Top of Information shown
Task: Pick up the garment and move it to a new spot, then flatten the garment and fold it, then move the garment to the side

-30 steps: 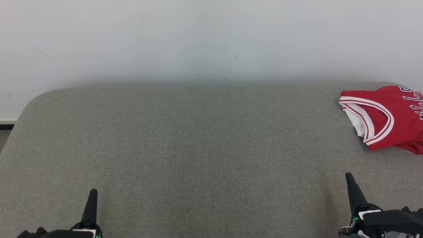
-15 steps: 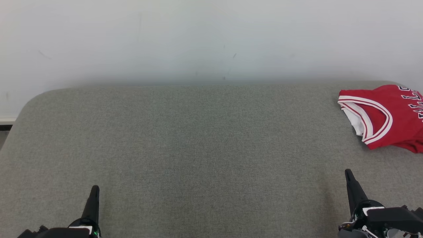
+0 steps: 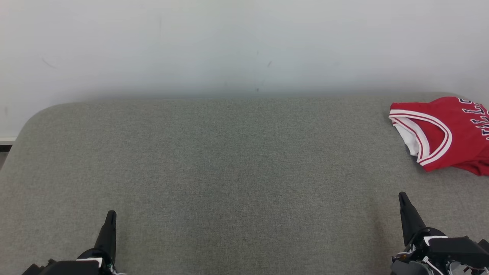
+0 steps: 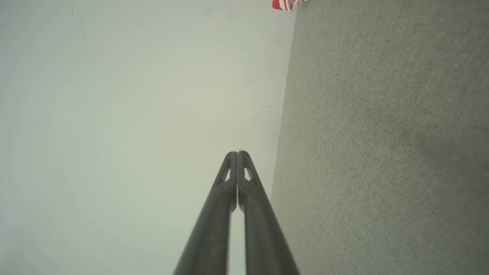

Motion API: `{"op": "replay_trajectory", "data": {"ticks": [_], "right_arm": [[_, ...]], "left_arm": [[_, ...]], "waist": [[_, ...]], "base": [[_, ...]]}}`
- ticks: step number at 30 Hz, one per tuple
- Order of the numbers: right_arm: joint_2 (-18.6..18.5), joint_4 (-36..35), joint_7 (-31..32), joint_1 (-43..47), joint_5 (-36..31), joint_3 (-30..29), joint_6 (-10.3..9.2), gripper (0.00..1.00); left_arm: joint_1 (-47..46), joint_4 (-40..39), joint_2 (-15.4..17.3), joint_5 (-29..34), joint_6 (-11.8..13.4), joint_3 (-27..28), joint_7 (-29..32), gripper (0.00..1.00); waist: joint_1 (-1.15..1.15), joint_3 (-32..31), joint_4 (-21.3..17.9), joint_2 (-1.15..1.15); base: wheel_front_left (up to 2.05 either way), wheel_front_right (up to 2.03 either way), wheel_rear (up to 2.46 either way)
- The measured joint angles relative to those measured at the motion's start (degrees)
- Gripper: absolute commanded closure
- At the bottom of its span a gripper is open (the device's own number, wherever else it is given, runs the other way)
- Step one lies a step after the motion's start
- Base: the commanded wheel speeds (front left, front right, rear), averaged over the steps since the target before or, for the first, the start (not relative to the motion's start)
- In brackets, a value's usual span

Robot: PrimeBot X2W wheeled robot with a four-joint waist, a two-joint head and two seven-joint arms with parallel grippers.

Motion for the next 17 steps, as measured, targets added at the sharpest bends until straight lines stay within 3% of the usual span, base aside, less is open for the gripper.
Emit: {"op": "replay_trajectory", "data": {"ticks": [17], "right_arm": [[0.1,0.1,0.2,-0.2,1.5,-0.1,0.00,1.00]], "left_arm": [[-0.2,0.0,-0.1,-1.5,0.0,0.1,0.5,1.00]], "waist": [[0.00,0.0,-0.1,0.00]], "base": [[0.00,0.00,0.00]]}}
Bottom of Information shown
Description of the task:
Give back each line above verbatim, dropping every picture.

Solution to this problem:
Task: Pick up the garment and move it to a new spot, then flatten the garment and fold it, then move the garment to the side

-30 steps: 
-15 steps: 
+0 steps: 
+0 steps: 

Motion API: `{"op": "replay_trajectory", "data": {"ticks": [_], "right_arm": [[_, ...]], "left_arm": [[_, ...]], "waist": [[_, ...]], "base": [[_, ...]]}}`
- ticks: step number at 30 Hz, one per tuple
- Order of the numbers: right_arm: joint_2 (-18.6..18.5), joint_4 (-36..35), joint_7 (-31..32), joint_1 (-43..47), joint_5 (-36..31), joint_3 (-30..29), joint_6 (-10.3..9.2), gripper (0.00..1.00); left_arm: joint_1 (-47..46), joint_4 (-40..39), joint_2 (-15.4..17.3), joint_5 (-29..34), joint_6 (-11.8..13.4), joint_3 (-27..28), joint_7 (-29..32), gripper (0.00..1.00); waist: joint_1 (-1.15..1.15), joint_3 (-32..31), joint_4 (-21.3..17.9), joint_2 (-1.15..1.15); base: wheel_front_left (up to 2.05 either way), wheel_front_right (up to 2.03 either way), wheel_rear (up to 2.46 either way)
- The measured joint angles relative to those measured at the motion's start (degrees)
- Gripper: absolute commanded closure
- At the bottom of its span a gripper is open (the device's own number, wherever else it is given, runs the other way)
- Step one lies a step after the motion's start
- Base: the commanded wheel speeds (front left, front right, rear), averaged over the steps since the target before or, for the first, the start (not relative to the motion's start)
- In brackets, a value's usual span

Robot: PrimeBot X2W wheeled robot with a four-joint waist, a two-joint head and two seven-joint arms with parallel grippers.

Motion for the next 17 steps, as measured, targets added at the sharpest bends until straight lines stay within 3% of the usual span, base aside, less is open for the gripper.
Emit: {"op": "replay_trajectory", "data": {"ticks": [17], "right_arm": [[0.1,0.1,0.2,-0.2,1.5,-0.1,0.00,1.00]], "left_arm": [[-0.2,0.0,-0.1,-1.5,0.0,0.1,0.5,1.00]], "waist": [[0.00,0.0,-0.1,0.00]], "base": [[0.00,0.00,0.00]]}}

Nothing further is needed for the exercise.